* Instructions to follow *
Repeat the listing below line by line, exactly, leaving its pictures behind.

-- Data shown follows --

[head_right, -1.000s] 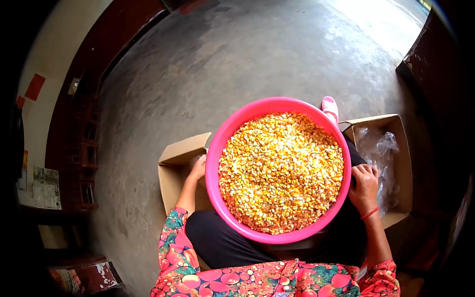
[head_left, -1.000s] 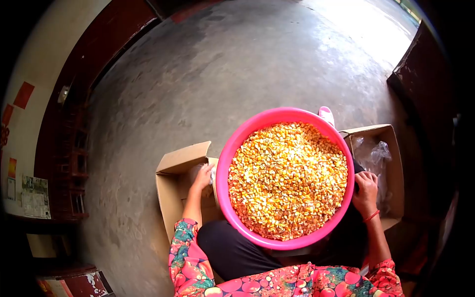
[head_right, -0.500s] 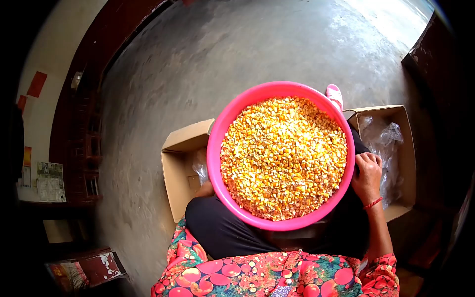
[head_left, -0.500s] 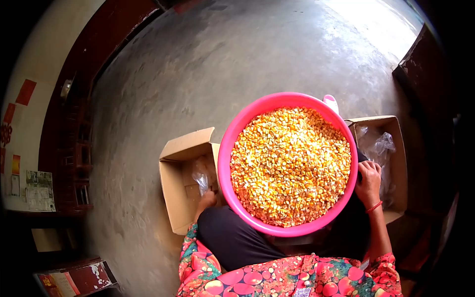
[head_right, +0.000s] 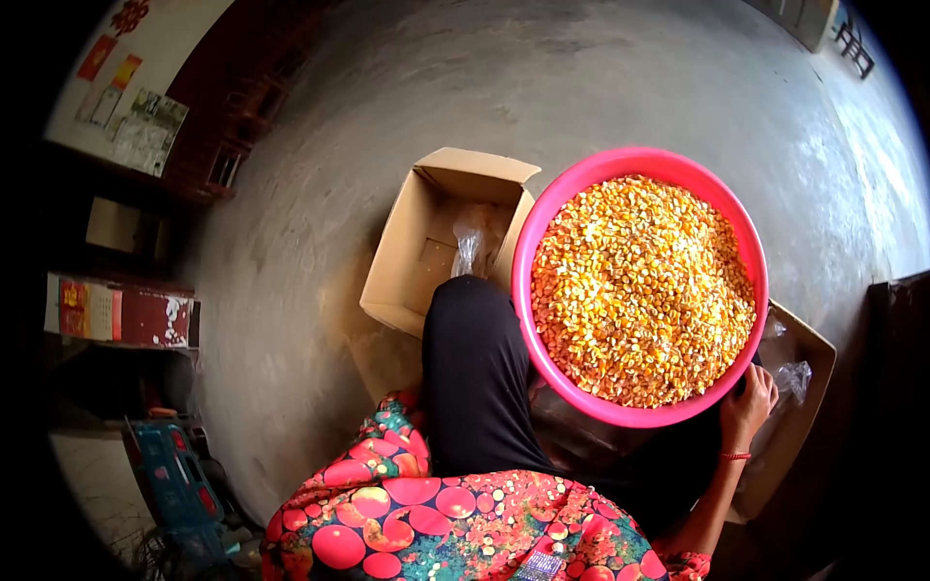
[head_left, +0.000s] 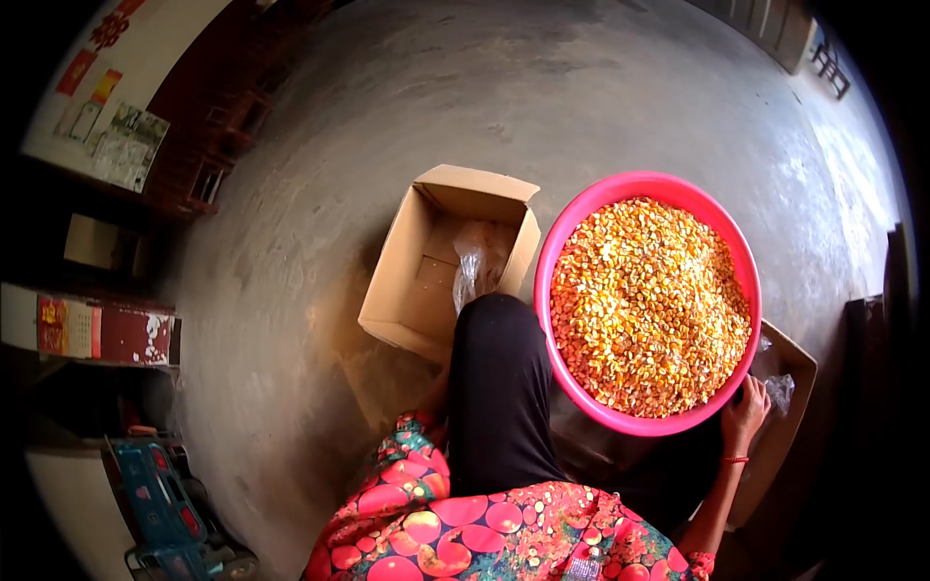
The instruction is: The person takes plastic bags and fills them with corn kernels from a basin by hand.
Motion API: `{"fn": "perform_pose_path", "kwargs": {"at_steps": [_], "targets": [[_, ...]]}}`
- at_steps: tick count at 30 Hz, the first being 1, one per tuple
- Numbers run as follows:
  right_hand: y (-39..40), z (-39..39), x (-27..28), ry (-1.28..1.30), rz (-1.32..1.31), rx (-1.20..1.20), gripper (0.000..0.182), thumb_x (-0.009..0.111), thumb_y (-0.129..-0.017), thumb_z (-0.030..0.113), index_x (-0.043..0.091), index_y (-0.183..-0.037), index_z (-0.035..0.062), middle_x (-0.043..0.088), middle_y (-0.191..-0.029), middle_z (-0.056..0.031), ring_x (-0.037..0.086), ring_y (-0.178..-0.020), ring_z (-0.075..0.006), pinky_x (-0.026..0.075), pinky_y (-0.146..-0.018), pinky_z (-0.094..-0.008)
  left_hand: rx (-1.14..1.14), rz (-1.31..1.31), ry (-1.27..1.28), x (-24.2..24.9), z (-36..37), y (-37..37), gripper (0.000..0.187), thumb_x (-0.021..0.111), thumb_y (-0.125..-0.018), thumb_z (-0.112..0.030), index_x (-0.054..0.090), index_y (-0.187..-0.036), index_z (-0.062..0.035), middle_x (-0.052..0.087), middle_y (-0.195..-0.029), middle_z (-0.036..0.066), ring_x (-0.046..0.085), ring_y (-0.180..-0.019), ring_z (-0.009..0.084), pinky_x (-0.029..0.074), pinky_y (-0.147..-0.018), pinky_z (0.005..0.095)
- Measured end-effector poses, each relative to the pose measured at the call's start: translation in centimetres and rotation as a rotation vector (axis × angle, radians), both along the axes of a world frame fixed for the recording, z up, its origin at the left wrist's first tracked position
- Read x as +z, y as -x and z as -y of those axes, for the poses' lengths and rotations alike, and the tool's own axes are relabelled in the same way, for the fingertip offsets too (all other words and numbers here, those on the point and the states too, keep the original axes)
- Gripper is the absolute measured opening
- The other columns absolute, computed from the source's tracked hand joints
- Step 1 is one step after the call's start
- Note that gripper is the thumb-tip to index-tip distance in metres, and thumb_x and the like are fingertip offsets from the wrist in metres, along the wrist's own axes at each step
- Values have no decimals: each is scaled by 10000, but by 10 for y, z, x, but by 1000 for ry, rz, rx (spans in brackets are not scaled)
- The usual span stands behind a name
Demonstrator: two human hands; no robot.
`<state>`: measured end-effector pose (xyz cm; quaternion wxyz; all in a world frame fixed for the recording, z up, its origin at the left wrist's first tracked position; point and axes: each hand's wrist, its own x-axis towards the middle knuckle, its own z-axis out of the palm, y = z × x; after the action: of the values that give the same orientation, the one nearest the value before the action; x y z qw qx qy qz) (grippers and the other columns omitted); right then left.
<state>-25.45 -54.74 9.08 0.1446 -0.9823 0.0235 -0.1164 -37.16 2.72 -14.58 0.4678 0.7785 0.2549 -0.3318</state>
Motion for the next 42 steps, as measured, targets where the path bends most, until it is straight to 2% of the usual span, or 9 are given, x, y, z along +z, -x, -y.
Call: {"fn": "perform_pose_path", "kwargs": {"at_steps": [13, 18, 23, 27, 30, 32, 35, 39, 42], "targets": [[7, 13, 2, -34, -17, 21, 131, 586, -759, 112, 595, -887, 82, 600, -885, -53, 550, -923, -257, 365, -855, -390, 199, 8, 206, 30, 63, 43, 330, 449, -926, -195, 529, -1194, -18, 566, -1133, 129, 544, -1019, 217, 430, -903, 314], [9, 23, 7, -516, 118, 72, 147, 587, -802, 5, 590, -949, -4, 565, -1024, -96, 552, -1002, -222, 427, -872, -313, 355, 5, 343, 57, 59, 52, 321, 454, -928, -199, 543, -1175, -12, 583, -1105, 115, 558, -992, 205, 439, -890, 311], [36, 91, -21, -848, 167, -258, 148, 570, -867, 49, 605, -1010, 29, 572, -1015, -51, 566, -943, -142, 453, -823, -264, 534, 100, 502, 110, 39, 17, 314, 459, -931, -203, 556, -1156, -7, 600, -1078, 101, 573, -964, 194, 448, -877, 307], [81, 153, -65, -570, 186, -445, 117, 604, -832, 67, 628, -944, 47, 576, -932, -60, 585, -858, -153, 475, -769, -272, 595, 458, 481, 187, 30, -54, 309, 463, -932, -206, 567, -1141, -3, 614, -1056, 89, 584, -942, 185, 455, -867, 304], [120, 180, -107, -512, 113, -631, 130, 612, -802, 87, 643, -925, 58, 604, -881, -71, 605, -811, -170, 497, -727, -290, 440, 1034, 105, 256, 55, -118, 268, 488, -938, -140, 569, -1139, 17, 614, -1058, 107, 589, -956, 171, 460, -896, 290], [151, 198, -151, -487, 4, -712, 136, 619, -757, 120, 679, -870, 72, 662, -829, -108, 642, -766, -207, 508, -716, -308, 332, 1051, 190, 326, 110, -146, 210, 497, -907, -8, 584, -1094, 27, 619, -1015, 93, 595, -924, 152, 470, -852, 263], [189, 195, -200, -525, -224, -831, 160, 627, -717, 156, 704, -845, 96, 683, -804, -129, 662, -752, -233, 514, -710, -330, 8, 1112, 209, 376, 192, -168, 217, 489, -919, -26, 587, -1109, 11, 622, -1028, 80, 593, -936, 141, 469, -880, 269], [204, 142, -209, -505, -377, -907, 165, 610, -694, 165, 712, -811, 111, 678, -780, -141, 657, -750, -276, 510, -719, -358, -604, 1199, 62, 401, 294, -179, 186, 556, -853, 32, 628, -1024, 14, 647, -942, 67, 608, -896, 139, 471, -818, 260], [212, 122, -224, -441, -572, -866, 250, 650, -675, 194, 676, -908, 107, 632, -963, -191, 615, -903, -329, 490, -827, -378, -862, 1194, 112, 375, 329, -187, 170, 603, -813, 32, 643, -977, 9, 660, -912, 115, 638, -845, 205, 491, -755, 286]]}}
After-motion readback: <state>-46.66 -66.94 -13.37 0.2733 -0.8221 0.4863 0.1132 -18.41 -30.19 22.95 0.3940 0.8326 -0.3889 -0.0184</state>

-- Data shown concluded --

* Task solution *
[head_right, -1.000s] 
[head_left, -1.000s] 
[head_right, -0.500s] 
[head_left, -0.500s] 
[head_right, +0.000s] 
[head_left, +0.000s] 
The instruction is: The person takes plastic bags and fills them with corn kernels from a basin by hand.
Motion API: `{"fn": "perform_pose_path", "kwargs": {"at_steps": [_], "targets": [[_, ...]]}}`
- at_steps: tick count at 30 Hz, the first being 1, one per tuple
- Numbers run as follows:
  right_hand: y (-39..40), z (-39..39), x (-27..28), ry (-1.28..1.30), rz (-1.32..1.31), rx (-1.20..1.20), gripper (0.000..0.182), thumb_x (-0.009..0.111), thumb_y (-0.129..-0.017), thumb_z (-0.030..0.113), index_x (-0.043..0.091), index_y (-0.183..-0.037), index_z (-0.035..0.062), middle_x (-0.043..0.088), middle_y (-0.191..-0.029), middle_z (-0.056..0.031), ring_x (-0.037..0.086), ring_y (-0.178..-0.020), ring_z (-0.075..0.006), pinky_x (-0.026..0.075), pinky_y (-0.146..-0.018), pinky_z (-0.094..-0.008)
  left_hand: rx (-1.14..1.14), rz (-1.31..1.31), ry (-1.27..1.28), x (-24.2..24.9), z (-36..37), y (-37..37), gripper (0.000..0.187), thumb_x (-0.021..0.111), thumb_y (-0.125..-0.018), thumb_z (-0.112..0.030), index_x (-0.054..0.090), index_y (-0.187..-0.036), index_z (-0.062..0.035), middle_x (-0.052..0.087), middle_y (-0.195..-0.029), middle_z (-0.036..0.066), ring_x (-0.046..0.085), ring_y (-0.180..-0.019), ring_z (-0.009..0.084), pinky_x (-0.029..0.074), pinky_y (-0.147..-0.018), pinky_z (0.005..0.095)
- Measured end-effector poses, each relative to the pose measured at the call's start: translation in centimetres and rotation as a rotation vector (axis × angle, radians), both along the axes of a world frame fixed for the recording, z up, its origin at the left wrist's first tracked position
- Read x as +z, y as -x and z as -y of those axes, for the poses' lengths and rotations alike, and the tool's own axes are relabelled in the same way, for the fingertip offsets too (all other words and numbers here, those on the point and the states too, keep the original axes)
- Gripper is the absolute measured opening
- The other columns absolute, computed from the source's tracked hand joints
- Step 1 is one step after the call's start
- Note that gripper is the thumb-tip to index-tip distance in metres, and thumb_x and the like are fingertip offsets from the wrist in metres, along the wrist's own axes at each step
- Values have no decimals: each is scaled by 10000, but by 10 for y, z, x, but by 1000 for ry, rz, rx (spans in brackets are not scaled)
- The usual span stands behind a name
Demonstrator: two human hands; no robot.
`<state>`: measured end-effector pose (xyz cm; quaternion wxyz; all in a world frame fixed for the recording, z up, its origin at the left wrist's first tracked position; point and axes: each hand's wrist, its own x-axis towards the middle knuckle, its own z-axis out of the palm, y = z × x; after the action: of the values that give the same orientation, the one nearest the value before the action; x y z qw qx qy qz) (grippers and the other columns omitted); right then left.
<state>-25.45 -54.74 9.08 0.1446 -0.9823 0.0235 -0.1164 -37.16 2.72 -14.58 0.4678 0.7785 0.2549 -0.3318</state>
Motion for the next 42 steps, as measured, targets where the path bends most, until it is straight to 2% of the usual span, or 9 are given, x, y, z along +z, -x, -y.
Call: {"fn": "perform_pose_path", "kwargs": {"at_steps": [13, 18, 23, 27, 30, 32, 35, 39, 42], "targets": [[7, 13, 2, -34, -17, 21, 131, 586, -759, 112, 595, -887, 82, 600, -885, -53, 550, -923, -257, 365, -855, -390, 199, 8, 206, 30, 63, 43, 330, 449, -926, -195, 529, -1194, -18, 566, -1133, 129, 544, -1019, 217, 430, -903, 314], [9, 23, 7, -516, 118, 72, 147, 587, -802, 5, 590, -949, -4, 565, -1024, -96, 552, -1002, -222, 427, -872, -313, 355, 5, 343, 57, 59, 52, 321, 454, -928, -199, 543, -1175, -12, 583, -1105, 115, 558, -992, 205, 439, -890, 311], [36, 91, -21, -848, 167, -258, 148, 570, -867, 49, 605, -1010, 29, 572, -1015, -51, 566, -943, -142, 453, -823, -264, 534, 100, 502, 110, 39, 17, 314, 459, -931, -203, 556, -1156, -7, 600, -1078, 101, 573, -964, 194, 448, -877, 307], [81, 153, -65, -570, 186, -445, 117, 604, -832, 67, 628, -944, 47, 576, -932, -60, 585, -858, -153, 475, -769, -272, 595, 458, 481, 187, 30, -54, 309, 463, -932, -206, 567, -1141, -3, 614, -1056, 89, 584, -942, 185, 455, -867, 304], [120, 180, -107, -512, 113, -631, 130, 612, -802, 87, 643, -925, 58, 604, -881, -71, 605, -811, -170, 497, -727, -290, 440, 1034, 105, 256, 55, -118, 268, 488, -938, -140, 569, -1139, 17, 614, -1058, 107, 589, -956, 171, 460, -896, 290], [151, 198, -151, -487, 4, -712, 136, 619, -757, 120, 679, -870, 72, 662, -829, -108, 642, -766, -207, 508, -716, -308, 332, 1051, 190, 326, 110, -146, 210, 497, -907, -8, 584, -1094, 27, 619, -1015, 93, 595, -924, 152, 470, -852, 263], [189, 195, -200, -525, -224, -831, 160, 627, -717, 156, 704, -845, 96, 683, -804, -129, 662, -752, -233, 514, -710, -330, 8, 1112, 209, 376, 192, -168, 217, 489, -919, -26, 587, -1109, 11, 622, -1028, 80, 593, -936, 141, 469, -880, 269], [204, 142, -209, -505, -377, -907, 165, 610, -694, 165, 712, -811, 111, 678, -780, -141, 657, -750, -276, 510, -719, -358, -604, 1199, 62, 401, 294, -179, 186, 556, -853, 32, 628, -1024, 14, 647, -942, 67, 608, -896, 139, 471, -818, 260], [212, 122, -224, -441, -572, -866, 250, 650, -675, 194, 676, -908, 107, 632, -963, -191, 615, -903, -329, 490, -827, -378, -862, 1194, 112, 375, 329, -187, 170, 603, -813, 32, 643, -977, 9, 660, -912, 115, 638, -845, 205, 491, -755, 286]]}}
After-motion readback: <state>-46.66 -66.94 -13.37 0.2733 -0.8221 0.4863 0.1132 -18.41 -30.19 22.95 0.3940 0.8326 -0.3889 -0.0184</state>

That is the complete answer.